### PROBLEM TO WORK ON
Any picture in the data below should be skipped, while every line is repeated exactly.

### INFORMATION SHOWN
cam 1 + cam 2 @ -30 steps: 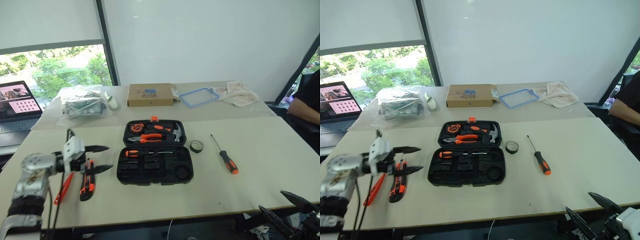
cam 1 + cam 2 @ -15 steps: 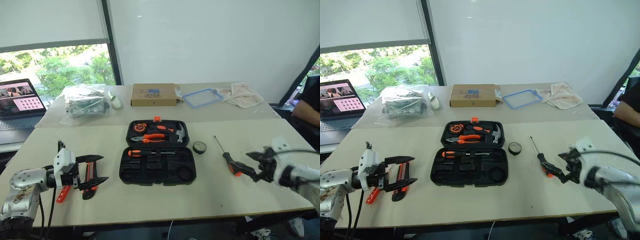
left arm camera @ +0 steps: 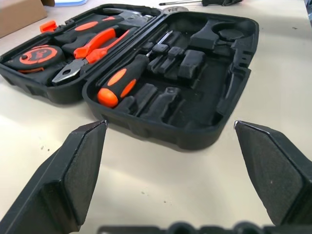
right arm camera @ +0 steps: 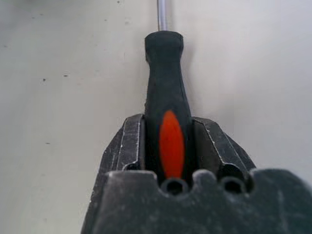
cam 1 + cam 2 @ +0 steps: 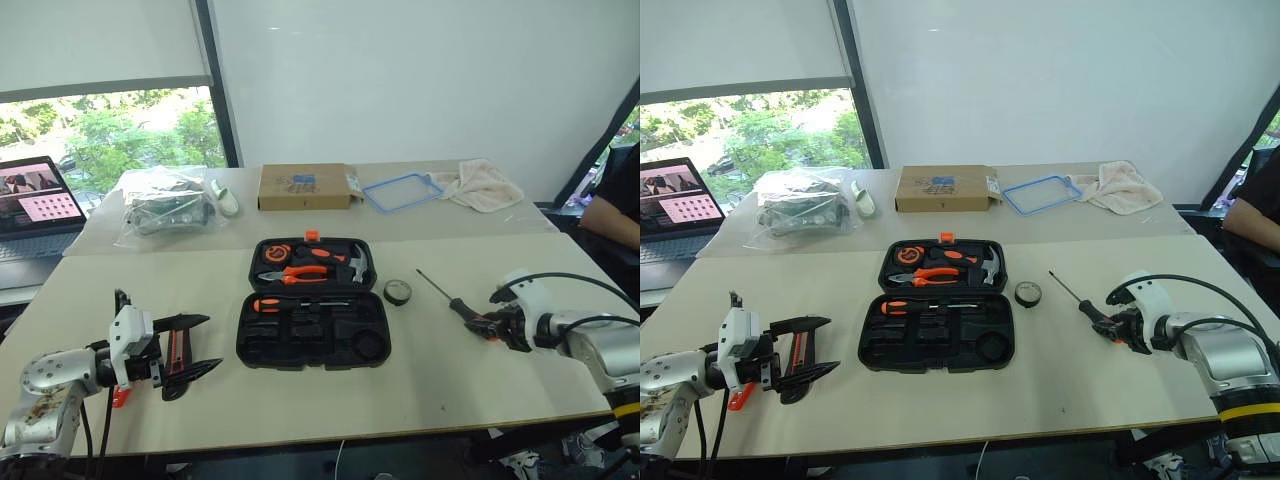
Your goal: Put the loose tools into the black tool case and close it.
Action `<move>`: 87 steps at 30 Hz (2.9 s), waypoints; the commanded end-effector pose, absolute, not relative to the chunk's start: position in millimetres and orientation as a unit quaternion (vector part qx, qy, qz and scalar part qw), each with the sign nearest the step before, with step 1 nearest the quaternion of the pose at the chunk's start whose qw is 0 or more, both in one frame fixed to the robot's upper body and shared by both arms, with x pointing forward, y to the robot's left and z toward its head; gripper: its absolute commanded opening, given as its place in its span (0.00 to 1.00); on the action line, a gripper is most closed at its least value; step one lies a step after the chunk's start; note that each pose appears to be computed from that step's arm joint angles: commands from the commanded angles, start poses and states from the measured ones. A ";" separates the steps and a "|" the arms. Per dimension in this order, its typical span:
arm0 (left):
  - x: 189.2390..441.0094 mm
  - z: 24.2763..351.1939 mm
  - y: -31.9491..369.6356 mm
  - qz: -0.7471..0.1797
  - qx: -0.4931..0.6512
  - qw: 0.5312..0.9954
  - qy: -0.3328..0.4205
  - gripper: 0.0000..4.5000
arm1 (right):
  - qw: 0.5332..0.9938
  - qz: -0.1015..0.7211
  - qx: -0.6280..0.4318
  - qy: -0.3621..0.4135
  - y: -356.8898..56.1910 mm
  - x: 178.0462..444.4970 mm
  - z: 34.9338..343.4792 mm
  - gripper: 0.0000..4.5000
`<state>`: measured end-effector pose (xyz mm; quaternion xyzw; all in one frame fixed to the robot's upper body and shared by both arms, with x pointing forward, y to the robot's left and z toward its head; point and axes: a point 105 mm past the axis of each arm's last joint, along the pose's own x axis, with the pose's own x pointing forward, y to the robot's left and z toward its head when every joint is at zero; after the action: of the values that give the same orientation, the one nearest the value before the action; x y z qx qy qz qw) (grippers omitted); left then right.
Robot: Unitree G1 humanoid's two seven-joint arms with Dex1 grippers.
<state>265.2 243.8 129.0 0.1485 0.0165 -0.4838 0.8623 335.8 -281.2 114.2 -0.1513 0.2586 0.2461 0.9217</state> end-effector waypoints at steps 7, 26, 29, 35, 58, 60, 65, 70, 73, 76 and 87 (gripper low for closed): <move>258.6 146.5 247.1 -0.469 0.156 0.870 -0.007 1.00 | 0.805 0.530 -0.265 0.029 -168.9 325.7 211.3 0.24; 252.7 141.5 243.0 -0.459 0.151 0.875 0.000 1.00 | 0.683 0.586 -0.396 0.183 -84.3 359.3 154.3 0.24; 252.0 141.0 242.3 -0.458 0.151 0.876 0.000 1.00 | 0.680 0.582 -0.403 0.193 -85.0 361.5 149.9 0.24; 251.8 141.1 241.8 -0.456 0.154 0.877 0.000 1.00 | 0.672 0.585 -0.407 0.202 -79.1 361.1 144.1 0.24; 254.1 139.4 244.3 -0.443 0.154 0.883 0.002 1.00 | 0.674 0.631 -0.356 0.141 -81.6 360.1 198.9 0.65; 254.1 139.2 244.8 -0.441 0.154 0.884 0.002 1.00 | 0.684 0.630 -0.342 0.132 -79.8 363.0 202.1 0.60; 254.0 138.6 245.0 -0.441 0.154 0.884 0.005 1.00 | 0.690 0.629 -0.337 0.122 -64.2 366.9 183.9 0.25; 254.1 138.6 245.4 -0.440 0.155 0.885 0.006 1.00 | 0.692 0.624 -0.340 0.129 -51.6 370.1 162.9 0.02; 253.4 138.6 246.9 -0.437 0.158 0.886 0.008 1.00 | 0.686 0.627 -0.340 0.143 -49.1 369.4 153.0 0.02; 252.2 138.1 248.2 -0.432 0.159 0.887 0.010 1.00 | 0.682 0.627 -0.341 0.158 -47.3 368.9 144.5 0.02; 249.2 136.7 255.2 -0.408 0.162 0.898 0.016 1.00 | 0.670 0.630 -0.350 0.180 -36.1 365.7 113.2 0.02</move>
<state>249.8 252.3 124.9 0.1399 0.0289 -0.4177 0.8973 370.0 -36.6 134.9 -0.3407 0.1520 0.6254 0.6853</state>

### ANSWER TO THIS TASK
cam 1 + cam 2 @ -30 steps: 
cam 1 + cam 2 @ -15 steps: 
left arm camera @ +0 steps: 
right arm camera @ +0 steps: 
cam 1 + cam 2 @ +0 steps: 
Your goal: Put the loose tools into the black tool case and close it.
Action `<move>`: 87 steps at 30 Hz (2.9 s), waypoints; the commanded end-effector pose, absolute, not relative to the chunk's start: position in millimetres and orientation as a unit quaternion (vector part qx, qy, qz and scalar part qw), each with the sign nearest the step before, with step 1 nearest the quaternion of the pose at the chunk's start whose qw is 0 or more, both in one frame fixed to the robot's upper body and shared by both arms, with x pointing forward, y to the robot's left and z toward its head; gripper: its absolute commanded opening, given as its place in its span (0.00 to 1.00); on the action line, a gripper is most closed at its least value; step one lies a step after the chunk's start; note that each pose appears to be computed from that step's arm joint angles: commands from the commanded angles, start poses and states from the measured ones. A ";" separates the steps and a "|" the arms. Per dimension in this order, its typical span:
arm0 (left):
  - x: 189.2390..441.0094 mm
  - z: 24.2763..351.1939 mm
  - y: -31.9491..369.6356 mm
  - qz: -0.7471..0.1797
  - qx: -0.4931..0.6512
  - qw: 0.5312..0.9954
  - qy: -0.3328..0.4205
  - gripper: 0.0000..4.5000
arm1 (right):
  - qw: 0.5332..0.9938
  - qz: -0.1015..0.7211
  - qx: -0.6280..0.4318
  - qy: -0.3621..0.4135
  - y: -356.8898..56.1910 mm
  - x: 178.0462..444.4970 mm
  - z: 34.9338..343.4792 mm
  - gripper: 0.0000..4.5000
`<state>`: measured end-effector pose (xyz mm; quaternion xyzw; all in one frame fixed to the robot's upper body and shared by both arms, with x pointing forward, y to the robot's left and z toward its head; point and axes: a point 105 mm past the axis of each arm's last joint, along the pose's own x axis, with the pose's own x pointing forward, y to the robot's left and z toward its head when every joint is at zero; after the action: of the values that give the same orientation, the one nearest the value before the action; x y z qx qy qz qw) (grippers omitted); left then right.
Robot: Unitree G1 humanoid's two seven-joint arms with Dex1 grippers.
<state>265.2 243.8 129.0 0.1485 0.0165 -0.4838 0.8623 335.8 -281.2 114.2 -0.1513 0.2586 0.2461 0.9217</state> end-effector waypoints at steps 7, 26, 29, 35, 58, 60, 65, 70, 73, 76 and 87 (gripper low for closed): <move>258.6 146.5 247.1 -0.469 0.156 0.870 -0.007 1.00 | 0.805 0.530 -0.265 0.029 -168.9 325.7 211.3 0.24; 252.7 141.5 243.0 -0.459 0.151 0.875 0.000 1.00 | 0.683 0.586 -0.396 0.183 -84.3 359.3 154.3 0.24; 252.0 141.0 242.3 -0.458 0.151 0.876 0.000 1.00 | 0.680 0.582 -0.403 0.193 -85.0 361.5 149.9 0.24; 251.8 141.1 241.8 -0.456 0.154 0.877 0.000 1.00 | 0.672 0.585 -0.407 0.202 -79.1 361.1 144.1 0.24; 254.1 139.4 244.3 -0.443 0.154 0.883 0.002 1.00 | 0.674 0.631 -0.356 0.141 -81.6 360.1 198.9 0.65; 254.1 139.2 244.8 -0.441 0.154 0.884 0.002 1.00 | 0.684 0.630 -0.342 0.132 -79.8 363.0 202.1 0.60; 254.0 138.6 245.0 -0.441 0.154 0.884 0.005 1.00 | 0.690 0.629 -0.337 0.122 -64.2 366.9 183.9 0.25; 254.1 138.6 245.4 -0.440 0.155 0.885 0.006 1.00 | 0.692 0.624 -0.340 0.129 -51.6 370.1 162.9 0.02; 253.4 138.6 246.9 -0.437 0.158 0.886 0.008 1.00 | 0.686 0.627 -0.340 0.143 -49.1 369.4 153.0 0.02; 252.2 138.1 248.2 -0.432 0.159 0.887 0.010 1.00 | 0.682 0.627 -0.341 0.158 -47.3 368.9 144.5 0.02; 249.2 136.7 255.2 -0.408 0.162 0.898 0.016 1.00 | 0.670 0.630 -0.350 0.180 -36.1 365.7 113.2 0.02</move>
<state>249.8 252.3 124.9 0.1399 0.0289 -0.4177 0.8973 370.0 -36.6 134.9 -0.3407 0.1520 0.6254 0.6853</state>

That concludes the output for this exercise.